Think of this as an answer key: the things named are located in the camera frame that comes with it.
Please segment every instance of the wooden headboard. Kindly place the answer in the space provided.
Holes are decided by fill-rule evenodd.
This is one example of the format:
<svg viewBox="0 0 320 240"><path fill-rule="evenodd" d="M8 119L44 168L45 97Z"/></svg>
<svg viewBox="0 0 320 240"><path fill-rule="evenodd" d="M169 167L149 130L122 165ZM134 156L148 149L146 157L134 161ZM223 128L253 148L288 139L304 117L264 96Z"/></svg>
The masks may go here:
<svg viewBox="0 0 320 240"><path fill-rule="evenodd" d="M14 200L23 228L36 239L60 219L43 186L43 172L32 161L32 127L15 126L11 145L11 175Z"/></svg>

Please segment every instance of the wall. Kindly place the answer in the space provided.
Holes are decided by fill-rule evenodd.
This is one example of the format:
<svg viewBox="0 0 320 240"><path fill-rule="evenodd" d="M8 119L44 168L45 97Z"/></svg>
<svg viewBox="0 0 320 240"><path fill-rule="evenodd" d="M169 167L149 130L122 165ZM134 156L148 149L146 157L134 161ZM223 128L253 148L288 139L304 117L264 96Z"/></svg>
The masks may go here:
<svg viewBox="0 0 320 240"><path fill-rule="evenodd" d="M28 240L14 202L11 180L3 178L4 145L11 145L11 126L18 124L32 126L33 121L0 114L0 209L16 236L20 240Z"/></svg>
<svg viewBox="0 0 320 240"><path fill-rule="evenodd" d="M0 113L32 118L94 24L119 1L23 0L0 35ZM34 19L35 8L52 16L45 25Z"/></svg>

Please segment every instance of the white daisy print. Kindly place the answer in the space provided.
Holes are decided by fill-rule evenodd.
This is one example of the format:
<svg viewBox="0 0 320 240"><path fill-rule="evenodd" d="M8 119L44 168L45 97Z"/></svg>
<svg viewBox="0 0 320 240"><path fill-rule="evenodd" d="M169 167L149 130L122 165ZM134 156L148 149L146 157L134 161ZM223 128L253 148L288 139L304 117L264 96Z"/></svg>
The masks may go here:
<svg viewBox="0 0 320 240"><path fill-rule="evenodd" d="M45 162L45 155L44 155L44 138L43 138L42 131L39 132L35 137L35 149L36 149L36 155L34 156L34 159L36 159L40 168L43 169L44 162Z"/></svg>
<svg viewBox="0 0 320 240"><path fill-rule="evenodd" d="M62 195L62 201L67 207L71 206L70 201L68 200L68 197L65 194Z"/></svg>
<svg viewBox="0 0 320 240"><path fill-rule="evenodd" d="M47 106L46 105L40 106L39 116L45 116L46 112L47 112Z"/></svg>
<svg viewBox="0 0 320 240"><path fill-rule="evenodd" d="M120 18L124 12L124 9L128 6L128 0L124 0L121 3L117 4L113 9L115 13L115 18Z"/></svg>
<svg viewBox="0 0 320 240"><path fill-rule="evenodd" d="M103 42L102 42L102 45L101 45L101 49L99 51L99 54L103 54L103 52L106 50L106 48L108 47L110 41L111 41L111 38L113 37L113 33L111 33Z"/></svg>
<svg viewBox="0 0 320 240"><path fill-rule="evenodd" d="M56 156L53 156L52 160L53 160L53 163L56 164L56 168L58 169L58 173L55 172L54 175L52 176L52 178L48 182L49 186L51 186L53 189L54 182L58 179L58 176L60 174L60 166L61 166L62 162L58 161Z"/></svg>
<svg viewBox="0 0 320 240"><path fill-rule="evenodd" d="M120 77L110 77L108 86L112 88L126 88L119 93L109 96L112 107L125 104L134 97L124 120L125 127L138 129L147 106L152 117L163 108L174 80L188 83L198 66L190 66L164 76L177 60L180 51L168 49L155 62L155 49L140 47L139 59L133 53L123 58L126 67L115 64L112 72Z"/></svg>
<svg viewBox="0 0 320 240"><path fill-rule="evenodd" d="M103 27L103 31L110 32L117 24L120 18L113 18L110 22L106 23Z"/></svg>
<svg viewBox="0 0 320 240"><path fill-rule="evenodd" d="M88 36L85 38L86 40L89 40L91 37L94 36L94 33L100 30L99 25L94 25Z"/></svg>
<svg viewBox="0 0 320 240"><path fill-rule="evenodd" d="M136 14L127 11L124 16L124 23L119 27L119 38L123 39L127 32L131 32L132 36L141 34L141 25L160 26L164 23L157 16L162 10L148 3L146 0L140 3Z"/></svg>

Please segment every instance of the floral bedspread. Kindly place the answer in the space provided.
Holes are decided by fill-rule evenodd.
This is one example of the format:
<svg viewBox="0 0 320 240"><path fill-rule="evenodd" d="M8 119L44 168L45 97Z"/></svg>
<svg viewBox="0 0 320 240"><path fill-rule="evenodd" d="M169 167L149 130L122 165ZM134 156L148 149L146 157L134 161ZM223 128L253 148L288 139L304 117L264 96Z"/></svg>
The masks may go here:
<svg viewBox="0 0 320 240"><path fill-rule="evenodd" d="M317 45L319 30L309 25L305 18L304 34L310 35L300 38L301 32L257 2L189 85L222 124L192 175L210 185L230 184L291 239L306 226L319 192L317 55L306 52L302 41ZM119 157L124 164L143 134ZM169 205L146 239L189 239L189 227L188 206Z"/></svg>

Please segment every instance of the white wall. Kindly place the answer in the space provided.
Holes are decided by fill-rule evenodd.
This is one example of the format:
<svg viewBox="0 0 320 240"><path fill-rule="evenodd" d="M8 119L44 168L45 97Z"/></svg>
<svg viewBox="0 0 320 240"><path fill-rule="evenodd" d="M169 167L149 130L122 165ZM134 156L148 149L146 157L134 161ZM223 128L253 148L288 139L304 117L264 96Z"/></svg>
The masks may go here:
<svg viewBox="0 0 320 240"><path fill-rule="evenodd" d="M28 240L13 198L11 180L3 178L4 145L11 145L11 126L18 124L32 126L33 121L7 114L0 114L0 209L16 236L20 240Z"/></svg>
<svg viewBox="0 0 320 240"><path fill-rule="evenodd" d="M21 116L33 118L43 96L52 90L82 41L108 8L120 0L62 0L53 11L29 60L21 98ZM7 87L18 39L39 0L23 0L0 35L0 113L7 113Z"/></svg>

--------

= PROBLEM TO WORK ON =
Set the listing above down again exactly.

= TASK SOLUTION =
Think of this as an answer key: the things named are located in the camera frame that comes with it.
Please segment every instance of the wooden headboard. Kindly place the answer in the space provided.
Holes are decided by fill-rule evenodd.
This is one example of the format:
<svg viewBox="0 0 320 240"><path fill-rule="evenodd" d="M8 119L44 168L45 97Z"/></svg>
<svg viewBox="0 0 320 240"><path fill-rule="evenodd" d="M169 167L149 130L122 165ZM134 156L148 149L146 157L134 161ZM223 128L253 148L288 139L304 117L264 96Z"/></svg>
The masks may go here:
<svg viewBox="0 0 320 240"><path fill-rule="evenodd" d="M14 200L23 228L36 239L60 219L43 186L43 172L32 161L32 127L15 126L11 145L11 175Z"/></svg>

Please segment every instance of the wall. Kindly place the answer in the space provided.
Holes are decided by fill-rule evenodd.
This is one example of the format:
<svg viewBox="0 0 320 240"><path fill-rule="evenodd" d="M8 119L44 168L45 97Z"/></svg>
<svg viewBox="0 0 320 240"><path fill-rule="evenodd" d="M169 167L149 130L122 165ZM134 156L148 149L146 157L134 161ZM223 128L253 148L288 139L304 117L264 96Z"/></svg>
The masks may go here:
<svg viewBox="0 0 320 240"><path fill-rule="evenodd" d="M28 240L14 202L11 180L3 178L4 145L11 145L11 126L18 124L32 126L33 121L0 114L0 209L16 236L20 240Z"/></svg>
<svg viewBox="0 0 320 240"><path fill-rule="evenodd" d="M0 113L32 118L94 24L119 1L23 0L0 35ZM34 19L35 8L52 16L45 25Z"/></svg>

Please segment every instance of the white daisy print. Kindly place the answer in the space provided.
Holes are decided by fill-rule evenodd.
This is one example of the format:
<svg viewBox="0 0 320 240"><path fill-rule="evenodd" d="M8 119L44 168L45 97Z"/></svg>
<svg viewBox="0 0 320 240"><path fill-rule="evenodd" d="M169 167L149 130L122 165ZM134 156L148 149L146 157L134 161ZM223 128L253 148L288 139L304 117L264 96Z"/></svg>
The masks may go here:
<svg viewBox="0 0 320 240"><path fill-rule="evenodd" d="M45 162L45 155L44 155L44 138L43 138L42 131L39 132L35 137L35 149L36 149L36 155L34 156L34 159L36 159L40 168L43 169L44 162Z"/></svg>
<svg viewBox="0 0 320 240"><path fill-rule="evenodd" d="M62 195L62 201L67 207L71 206L70 201L68 200L68 197L65 194Z"/></svg>
<svg viewBox="0 0 320 240"><path fill-rule="evenodd" d="M47 106L46 105L40 106L39 116L45 116L46 112L47 112Z"/></svg>
<svg viewBox="0 0 320 240"><path fill-rule="evenodd" d="M120 18L124 12L124 9L128 6L128 0L124 0L121 3L117 4L113 9L115 13L115 18Z"/></svg>
<svg viewBox="0 0 320 240"><path fill-rule="evenodd" d="M103 42L102 42L102 45L101 45L101 49L99 51L99 54L103 54L103 52L106 50L106 48L108 47L110 41L111 41L111 38L113 37L113 33L111 33Z"/></svg>
<svg viewBox="0 0 320 240"><path fill-rule="evenodd" d="M56 156L53 156L52 160L53 160L53 163L56 164L56 168L58 169L58 173L55 172L54 175L52 176L52 178L48 182L49 186L51 186L53 189L54 182L58 179L58 176L60 174L60 166L61 166L62 162L58 161Z"/></svg>
<svg viewBox="0 0 320 240"><path fill-rule="evenodd" d="M120 77L110 77L108 86L112 88L126 88L119 93L109 96L112 107L125 104L134 97L124 120L125 127L138 129L147 106L152 117L163 108L174 80L188 83L198 66L190 66L164 76L177 60L180 51L168 49L155 62L155 49L140 47L139 59L133 53L123 58L126 67L115 64L112 72Z"/></svg>
<svg viewBox="0 0 320 240"><path fill-rule="evenodd" d="M103 27L103 31L110 32L117 24L120 18L113 18L110 22L106 23Z"/></svg>
<svg viewBox="0 0 320 240"><path fill-rule="evenodd" d="M88 36L85 38L86 40L89 40L91 37L94 36L94 33L100 30L99 25L94 25Z"/></svg>
<svg viewBox="0 0 320 240"><path fill-rule="evenodd" d="M136 14L127 11L124 16L124 23L119 27L119 38L123 39L127 32L131 32L132 36L141 34L141 25L160 26L164 23L157 16L162 10L148 3L146 0L140 3Z"/></svg>

Please segment every instance of the floral bedspread. Kindly place the answer in the space provided.
Holes are decided by fill-rule evenodd.
This is one example of the format:
<svg viewBox="0 0 320 240"><path fill-rule="evenodd" d="M8 119L44 168L45 97Z"/></svg>
<svg viewBox="0 0 320 240"><path fill-rule="evenodd" d="M169 167L149 130L122 165ZM134 156L148 149L146 157L134 161ZM223 128L253 148L288 139L304 117L264 96Z"/></svg>
The masks may go here:
<svg viewBox="0 0 320 240"><path fill-rule="evenodd" d="M317 45L319 30L309 25L305 18L304 34L310 35L300 38L301 32L257 2L189 85L222 124L192 175L210 185L230 184L291 239L306 226L319 192L317 55L306 52L302 41ZM119 157L124 164L143 134ZM169 205L146 239L189 239L189 227L188 206Z"/></svg>

Please segment every instance of the white wall. Kindly place the answer in the space provided.
Holes are decided by fill-rule evenodd.
This is one example of the format:
<svg viewBox="0 0 320 240"><path fill-rule="evenodd" d="M8 119L44 168L45 97Z"/></svg>
<svg viewBox="0 0 320 240"><path fill-rule="evenodd" d="M169 167L149 130L122 165ZM134 156L148 149L146 157L134 161ZM223 128L253 148L288 139L304 117L264 96Z"/></svg>
The masks may go here:
<svg viewBox="0 0 320 240"><path fill-rule="evenodd" d="M28 240L13 198L11 180L3 178L4 145L11 145L11 126L18 124L32 126L33 121L7 114L0 114L0 209L16 236L20 240Z"/></svg>
<svg viewBox="0 0 320 240"><path fill-rule="evenodd" d="M21 116L33 118L43 96L52 90L82 41L108 8L120 0L62 0L53 11L29 60L21 98ZM7 87L18 39L39 0L23 0L0 35L0 113L7 113Z"/></svg>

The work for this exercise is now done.